Depuis quelques jours, des messages à caractère polémique circulent dans certains groupes WhatsApp, mettant en cause la gestion du ministère des Sports et Loisirs. Ces sorties, attribuées à François Mwana Kabulo, ancien ministre du secteur, ciblent directement l’actuel ministre, Didier Budimbu.
Pour de nombreux observateurs, cette agitation médiatique illustre une réalité bien connue en politique : quand la performance dérange, elle provoque des attaques. L’activisme verbal de l’ancien ministre intervient précisément à un moment où l’action de Didier Budimbu est jugée plus visible, plus rigoureuse et mieux structurée que par le passé.
Des critiques qui interrogent sur leurs motivations
Lorsqu’on a exercé de hautes fonctions publiques, on est tenu à un devoir de réserve, de responsabilité et de vérité. Or, les propos relayés dans ces plateformes privées s’apparentent davantage à une campagne de discrédit qu’à une critique institutionnelle fondée sur des faits vérifiables.
Cette posture alimente l’idée, largement partagée dans les milieux sportifs, que François Mwana Kabulo aurait du mal à accepter qu’un successeur fasse correctement son travail, obtienne des résultats concrets et bénéficie d’un soutien croissant des acteurs du secteur.
Des faits établis face à une polémique artificielle
Contrairement aux insinuations diffusées, les faits sont publics, connus et vérifiables. À la suite d’un incident technique indépendant de la volonté des autorités, toutes les délégations concernées — supporters, animateurs et journalistes — ont été prises en charge, encadrées et ramenées sans incident majeur. Plusieurs bénéficiaires ont même remercié publiquement le ministère des Sports et Loisirs pour la gestion responsable de la situation.
Persister à présenter cet épisode comme un échec grave relève davantage d’une volonté de déformer la réalité que d’un souci d’informer correctement l’opinion.

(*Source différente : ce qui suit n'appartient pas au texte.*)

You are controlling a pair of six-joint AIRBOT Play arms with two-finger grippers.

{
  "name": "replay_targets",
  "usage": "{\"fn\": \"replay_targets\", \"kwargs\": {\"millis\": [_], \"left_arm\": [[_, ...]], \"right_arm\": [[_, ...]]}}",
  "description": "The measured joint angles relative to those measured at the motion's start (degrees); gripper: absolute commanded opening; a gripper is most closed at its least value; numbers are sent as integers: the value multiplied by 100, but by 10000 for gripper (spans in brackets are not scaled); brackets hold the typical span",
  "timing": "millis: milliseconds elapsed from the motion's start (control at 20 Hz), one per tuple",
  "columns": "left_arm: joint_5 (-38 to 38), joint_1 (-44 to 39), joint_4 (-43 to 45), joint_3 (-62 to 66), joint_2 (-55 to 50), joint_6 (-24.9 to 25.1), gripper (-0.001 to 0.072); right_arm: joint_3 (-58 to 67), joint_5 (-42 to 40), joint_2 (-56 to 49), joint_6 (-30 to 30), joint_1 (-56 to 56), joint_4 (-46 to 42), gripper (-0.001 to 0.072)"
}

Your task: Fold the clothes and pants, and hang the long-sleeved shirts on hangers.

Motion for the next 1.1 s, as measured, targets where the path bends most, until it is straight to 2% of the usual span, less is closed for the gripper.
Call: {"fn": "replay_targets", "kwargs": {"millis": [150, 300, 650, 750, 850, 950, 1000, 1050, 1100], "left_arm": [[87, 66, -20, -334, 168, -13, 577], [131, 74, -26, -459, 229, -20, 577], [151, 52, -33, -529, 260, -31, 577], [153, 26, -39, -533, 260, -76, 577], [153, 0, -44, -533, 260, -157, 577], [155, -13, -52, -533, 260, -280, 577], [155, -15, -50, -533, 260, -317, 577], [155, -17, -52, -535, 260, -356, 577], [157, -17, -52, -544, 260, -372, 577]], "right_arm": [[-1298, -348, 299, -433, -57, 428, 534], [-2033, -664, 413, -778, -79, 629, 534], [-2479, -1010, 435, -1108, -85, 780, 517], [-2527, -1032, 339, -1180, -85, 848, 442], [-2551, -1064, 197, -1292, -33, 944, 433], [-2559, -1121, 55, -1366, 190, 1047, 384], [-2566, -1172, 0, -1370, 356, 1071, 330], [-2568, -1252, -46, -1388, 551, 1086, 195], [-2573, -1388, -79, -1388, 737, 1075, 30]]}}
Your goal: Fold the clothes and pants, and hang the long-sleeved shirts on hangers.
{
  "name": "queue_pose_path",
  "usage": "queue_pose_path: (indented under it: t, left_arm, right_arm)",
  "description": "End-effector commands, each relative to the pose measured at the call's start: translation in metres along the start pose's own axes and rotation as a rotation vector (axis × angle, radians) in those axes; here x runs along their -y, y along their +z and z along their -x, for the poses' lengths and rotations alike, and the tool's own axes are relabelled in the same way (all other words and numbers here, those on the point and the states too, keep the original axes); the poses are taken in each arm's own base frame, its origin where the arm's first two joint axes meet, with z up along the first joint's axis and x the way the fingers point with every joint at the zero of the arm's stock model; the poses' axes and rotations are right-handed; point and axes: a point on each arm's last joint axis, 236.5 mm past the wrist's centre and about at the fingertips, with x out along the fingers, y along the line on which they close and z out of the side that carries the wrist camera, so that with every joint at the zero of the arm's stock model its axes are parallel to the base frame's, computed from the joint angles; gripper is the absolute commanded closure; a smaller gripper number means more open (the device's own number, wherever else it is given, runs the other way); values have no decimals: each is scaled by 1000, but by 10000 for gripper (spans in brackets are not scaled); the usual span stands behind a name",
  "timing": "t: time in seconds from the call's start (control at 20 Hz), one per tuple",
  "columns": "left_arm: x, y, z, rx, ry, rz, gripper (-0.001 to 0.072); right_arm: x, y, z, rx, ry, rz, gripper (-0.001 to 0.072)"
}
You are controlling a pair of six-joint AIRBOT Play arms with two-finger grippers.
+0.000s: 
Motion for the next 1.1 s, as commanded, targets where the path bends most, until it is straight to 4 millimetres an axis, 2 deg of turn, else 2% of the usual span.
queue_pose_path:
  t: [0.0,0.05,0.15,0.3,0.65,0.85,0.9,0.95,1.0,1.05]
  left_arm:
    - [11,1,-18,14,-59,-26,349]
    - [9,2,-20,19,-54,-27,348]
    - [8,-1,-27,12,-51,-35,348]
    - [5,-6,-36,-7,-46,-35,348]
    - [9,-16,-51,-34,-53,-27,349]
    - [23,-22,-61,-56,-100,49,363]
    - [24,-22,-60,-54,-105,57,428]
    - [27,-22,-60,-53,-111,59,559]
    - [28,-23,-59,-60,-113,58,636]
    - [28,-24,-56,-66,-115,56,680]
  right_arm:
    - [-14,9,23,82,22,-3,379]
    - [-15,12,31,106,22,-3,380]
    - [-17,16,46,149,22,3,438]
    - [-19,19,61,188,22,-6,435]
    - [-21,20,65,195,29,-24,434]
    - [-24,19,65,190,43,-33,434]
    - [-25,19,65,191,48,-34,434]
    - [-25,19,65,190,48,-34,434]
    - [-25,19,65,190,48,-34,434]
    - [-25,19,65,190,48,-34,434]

Quand la réussite devient une source de frustration
Dans les cercles sportifs, nombreux sont ceux qui estiment que ces attaques répétées traduisent une forme de jalousie politique. La dynamique actuelle, marquée par une meilleure organisation, une présence accrue sur le terrain et une prise de responsabilité assumée par Didier Budimbu, contraste avec certaines pratiques du passé.
Quand la performance dérange, elle expose à la critique, surtout de la part de ceux qui peinent à accepter que le ministère fonctionne sans eux — et parfois mieux.
Le sport ne doit pas être pris en otage
Instrumentaliser des plateformes privées pour semer le doute et la confusion nuit à l’image du sport congolais et fragilise les institutions. Le débat démocratique est légitime, mais il doit se faire dans la vérité, la transparence et le respect, non dans la désinformation et les attaques personnelles.
Pour un débat responsable et digne
Si François Mwana Kabulo estime disposer d’éléments sérieux à reprocher à la gestion actuelle, qu’il les expose publiquement, preuves à l’appui. À défaut, la retenue et la responsabilité devraient s’imposer.
Car la désinformation ne construit rien, et les rivalités personnelles affaiblissent le sport.
Le sport doit rassembler, inspirer et unir la nation non servir de terrain à des règlements de comptes.